Now you might be thinking, that’s it. He said hello? How was that a spiritual triumph?" Here's why, because the real battle was inside of him. The real battle was between the fruit of the Spirit and his own selfishness that his sinful nature was encouraging was within him. But that through God's grace he conquered and could forget about himself and genuinely be loving to the people that were around him. Not in a fake or phony way, but in a genuinely loving. And the fruit of the Spirit grew just a little bit more inside of him in that moment.
God can use those very ordinary moments if we cooperate with the Holy Spirit as Tim Keller did, if we remember what he says in scripture as Tim Keller did, if we respond to the nudges he gives us as Tim Keller did, God grows spiritual fruit in us, yes, even in a grocery store.

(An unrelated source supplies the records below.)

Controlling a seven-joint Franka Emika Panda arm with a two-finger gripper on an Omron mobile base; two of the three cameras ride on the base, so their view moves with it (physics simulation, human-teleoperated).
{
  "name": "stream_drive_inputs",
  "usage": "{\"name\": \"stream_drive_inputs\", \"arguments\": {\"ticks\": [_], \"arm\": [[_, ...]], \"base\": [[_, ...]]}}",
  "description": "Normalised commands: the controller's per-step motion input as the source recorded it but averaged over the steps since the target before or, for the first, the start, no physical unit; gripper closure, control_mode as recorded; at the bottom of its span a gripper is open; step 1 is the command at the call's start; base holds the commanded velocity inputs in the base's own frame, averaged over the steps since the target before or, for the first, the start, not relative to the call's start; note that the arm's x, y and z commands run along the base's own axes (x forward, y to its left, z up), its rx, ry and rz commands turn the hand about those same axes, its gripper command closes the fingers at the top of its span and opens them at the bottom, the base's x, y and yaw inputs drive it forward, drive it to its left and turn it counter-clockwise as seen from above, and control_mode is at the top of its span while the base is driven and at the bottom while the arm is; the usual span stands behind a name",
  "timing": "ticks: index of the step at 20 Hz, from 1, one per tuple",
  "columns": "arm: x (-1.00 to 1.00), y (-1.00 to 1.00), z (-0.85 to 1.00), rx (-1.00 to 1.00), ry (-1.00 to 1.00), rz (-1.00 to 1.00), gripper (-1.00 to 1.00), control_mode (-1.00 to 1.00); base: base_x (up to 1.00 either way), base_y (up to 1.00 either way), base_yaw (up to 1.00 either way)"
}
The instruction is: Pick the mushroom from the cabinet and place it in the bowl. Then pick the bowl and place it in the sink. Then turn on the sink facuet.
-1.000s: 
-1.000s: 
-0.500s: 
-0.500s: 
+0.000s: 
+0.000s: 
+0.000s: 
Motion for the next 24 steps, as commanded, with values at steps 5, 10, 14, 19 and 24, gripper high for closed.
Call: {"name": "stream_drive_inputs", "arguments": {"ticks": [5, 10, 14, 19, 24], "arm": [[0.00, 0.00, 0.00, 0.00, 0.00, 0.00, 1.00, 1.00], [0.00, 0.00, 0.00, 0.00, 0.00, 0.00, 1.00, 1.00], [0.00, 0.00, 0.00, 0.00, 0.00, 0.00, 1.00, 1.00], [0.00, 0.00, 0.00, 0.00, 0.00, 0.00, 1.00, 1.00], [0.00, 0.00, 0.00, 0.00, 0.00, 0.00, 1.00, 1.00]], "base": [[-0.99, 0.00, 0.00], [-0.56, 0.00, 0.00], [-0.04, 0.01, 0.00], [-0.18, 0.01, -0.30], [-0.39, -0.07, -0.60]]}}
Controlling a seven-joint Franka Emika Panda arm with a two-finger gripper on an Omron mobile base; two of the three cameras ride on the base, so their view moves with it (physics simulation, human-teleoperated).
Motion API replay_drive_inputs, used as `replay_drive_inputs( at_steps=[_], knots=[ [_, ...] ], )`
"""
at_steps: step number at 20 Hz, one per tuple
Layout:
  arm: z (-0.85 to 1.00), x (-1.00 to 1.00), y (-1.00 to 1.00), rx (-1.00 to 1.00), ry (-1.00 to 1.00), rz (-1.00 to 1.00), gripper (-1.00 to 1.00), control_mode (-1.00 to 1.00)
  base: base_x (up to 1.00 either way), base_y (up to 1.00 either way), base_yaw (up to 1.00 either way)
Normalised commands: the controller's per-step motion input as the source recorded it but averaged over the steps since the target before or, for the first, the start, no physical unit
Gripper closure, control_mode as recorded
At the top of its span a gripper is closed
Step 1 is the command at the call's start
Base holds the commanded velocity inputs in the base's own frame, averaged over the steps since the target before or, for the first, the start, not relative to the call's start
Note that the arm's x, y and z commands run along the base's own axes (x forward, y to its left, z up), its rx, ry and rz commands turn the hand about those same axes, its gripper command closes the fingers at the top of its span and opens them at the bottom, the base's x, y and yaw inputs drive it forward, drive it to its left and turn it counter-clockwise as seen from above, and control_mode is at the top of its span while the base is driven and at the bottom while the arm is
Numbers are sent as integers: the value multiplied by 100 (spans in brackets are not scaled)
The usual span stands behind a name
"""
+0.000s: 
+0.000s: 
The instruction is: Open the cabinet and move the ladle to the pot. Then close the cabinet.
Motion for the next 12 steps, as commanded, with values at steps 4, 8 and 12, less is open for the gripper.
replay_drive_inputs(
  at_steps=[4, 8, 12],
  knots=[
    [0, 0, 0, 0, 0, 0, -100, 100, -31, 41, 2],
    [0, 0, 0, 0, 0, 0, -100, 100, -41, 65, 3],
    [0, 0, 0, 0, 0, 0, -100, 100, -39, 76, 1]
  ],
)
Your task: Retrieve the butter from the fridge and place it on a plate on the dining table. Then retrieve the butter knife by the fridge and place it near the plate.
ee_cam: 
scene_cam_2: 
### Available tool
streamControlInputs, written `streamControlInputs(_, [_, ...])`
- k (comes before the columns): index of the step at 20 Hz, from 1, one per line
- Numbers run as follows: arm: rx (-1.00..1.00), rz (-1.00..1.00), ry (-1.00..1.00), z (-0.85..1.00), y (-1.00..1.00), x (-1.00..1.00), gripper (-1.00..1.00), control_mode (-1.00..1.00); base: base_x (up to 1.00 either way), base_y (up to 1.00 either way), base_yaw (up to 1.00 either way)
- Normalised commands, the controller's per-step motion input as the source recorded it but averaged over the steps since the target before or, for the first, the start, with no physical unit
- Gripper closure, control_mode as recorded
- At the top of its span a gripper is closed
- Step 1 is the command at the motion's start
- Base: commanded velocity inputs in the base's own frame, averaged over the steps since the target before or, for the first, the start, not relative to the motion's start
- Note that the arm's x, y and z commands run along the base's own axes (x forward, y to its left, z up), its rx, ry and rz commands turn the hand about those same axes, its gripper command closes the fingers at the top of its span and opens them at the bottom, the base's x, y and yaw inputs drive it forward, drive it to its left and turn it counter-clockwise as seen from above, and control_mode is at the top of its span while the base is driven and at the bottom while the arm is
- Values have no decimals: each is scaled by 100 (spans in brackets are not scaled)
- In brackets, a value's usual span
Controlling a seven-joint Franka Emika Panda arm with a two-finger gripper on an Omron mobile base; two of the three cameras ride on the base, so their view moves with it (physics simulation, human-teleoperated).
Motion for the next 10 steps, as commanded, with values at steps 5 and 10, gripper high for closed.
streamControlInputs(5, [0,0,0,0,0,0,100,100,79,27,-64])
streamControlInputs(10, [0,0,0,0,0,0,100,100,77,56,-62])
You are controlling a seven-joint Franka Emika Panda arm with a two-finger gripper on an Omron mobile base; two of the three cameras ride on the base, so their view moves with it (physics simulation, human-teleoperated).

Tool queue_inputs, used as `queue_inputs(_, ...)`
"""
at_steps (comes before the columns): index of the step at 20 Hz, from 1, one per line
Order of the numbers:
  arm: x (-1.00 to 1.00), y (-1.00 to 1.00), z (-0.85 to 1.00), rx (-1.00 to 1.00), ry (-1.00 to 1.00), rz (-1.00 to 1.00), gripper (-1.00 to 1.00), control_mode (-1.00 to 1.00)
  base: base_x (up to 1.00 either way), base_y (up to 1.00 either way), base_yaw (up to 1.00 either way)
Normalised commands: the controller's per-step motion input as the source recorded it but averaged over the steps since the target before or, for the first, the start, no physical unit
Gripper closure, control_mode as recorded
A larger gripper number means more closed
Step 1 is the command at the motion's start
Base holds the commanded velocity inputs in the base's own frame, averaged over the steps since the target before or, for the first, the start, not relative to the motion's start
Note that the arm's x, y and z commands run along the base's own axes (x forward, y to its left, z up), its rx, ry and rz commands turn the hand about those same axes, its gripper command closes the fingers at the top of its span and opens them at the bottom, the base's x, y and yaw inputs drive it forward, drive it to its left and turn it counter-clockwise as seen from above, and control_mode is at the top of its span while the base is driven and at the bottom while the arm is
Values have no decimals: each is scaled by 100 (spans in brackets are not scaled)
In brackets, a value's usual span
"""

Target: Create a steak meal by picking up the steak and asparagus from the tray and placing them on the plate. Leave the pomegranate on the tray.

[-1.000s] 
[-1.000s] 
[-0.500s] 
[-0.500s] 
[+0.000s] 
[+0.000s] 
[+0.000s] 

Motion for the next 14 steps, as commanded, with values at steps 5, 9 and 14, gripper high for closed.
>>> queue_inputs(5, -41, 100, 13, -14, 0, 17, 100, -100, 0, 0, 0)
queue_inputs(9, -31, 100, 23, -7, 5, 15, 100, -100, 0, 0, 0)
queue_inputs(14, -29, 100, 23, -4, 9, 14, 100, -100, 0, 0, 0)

And keep in mind, that to some extent, that moment happens with Tim because he has a regular intake of scripture, of God’s truth in his life and Holy Spirit applied that very truth for him in that particular moment. And friends, if you do that consistently over time, then you will find yourself more loving, more joyful, more patient, more peaceful, more kind, more good, more gentle, and more self- controlled.
Alright, we’ve got to wrap this up. Let’s finish where we started, that is, with our kids message. Paul is very intentional with his language and metaphor here when he uses the language Fruitof the Spirit. It’s the Fruit of the Spirit, not works of the Spirit. Which tells us something important about our spiritual life and our walk with Jesus. And that is, fruit is something that is produced, or grows, when the conditions are right and when we’re closely connected to the right source, a life giving source. That just in the same way, that an apple or peach or a pear or a plum tree need to be placed in good and nutrient soil with a regular intake of sun and water you and I in order to grow and produce the Fruit of the Spirit, need to be closely connected to the right source, a life giving source, that is Jesus himself. And so my hope over these next few weeks isn’t simply that we grow in these 9 virtues, but even more that we grow in our love and knowledge and relationship with Jesus himself. Because the reality is, if we’re closely connected to him, he’ll take even the smallest of seeds and produce good fruit out of it.